Traditional process mining techniques analyze business processes based on event data, typically resulting in a single model. This approach works well for simple, well-defined processes. However, real-world processes can be complex with multiple variations depending on various factors. Here's where process cubes come in multi-dimensional process mining:

**Process Cubes: A Multi-Layered View**

* **Concept:** Process cubes borrow the idea from data warehousing. They organize event data and process models using different dimensions, like product type, customer location, or time period.
* **Structure:** Imagine a cube where each dimension (e.g., product type) acts as an edge. Each cell within the cube represents a specific combination of these dimensions (e.g., orders for electronics from Europe). This cell contains the event data relevant to that particular combination.
* **Analysis Power:** By analyzing data within these cells, process mining can uncover process variations specific to those dimensions. Imagine comparing how the order fulfillment process differs for electronics vs. furniture across different regions.

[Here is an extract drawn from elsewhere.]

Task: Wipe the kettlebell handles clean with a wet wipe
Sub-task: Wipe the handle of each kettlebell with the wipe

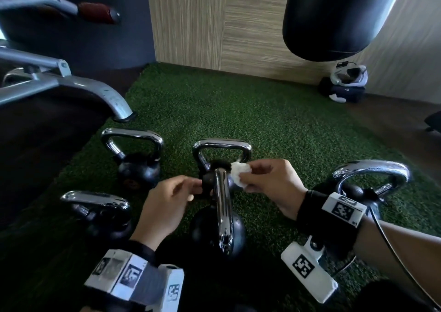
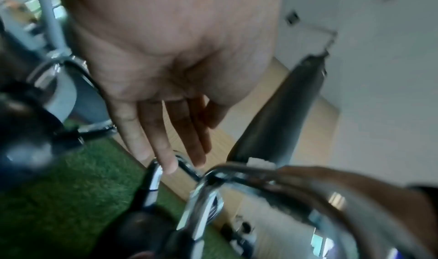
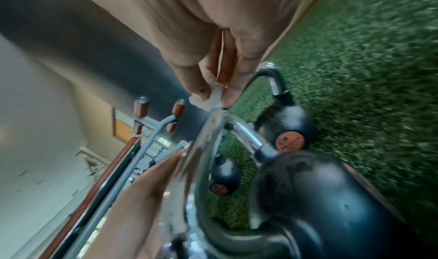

**Advantages over Traditional Approaches**

* **Handle Process Complexity:** Traditional models struggle with complex processes with many variations. Process cubes allow analysts to isolate and analyze these variations based on relevant dimensions.
* **Targeted Insights:**  Process cubes enable you to drill down into specific process segments based on chosen dimensions. This helps identify bottlenecks, performance issues, or deviations from the expected flow within those specific contexts. 
* **Comparative Analysis:**  You can compare process behavior across different dimensions. This lets you see how factors like product type or customer location affect the process flow and performance.

In essence, process cubes in multi-dimensional process mining provide a more nuanced and insightful view of complex business processes compared to traditional single-model approaches. They allow for a deeper understanding of process variations and their impact on performance across different contexts.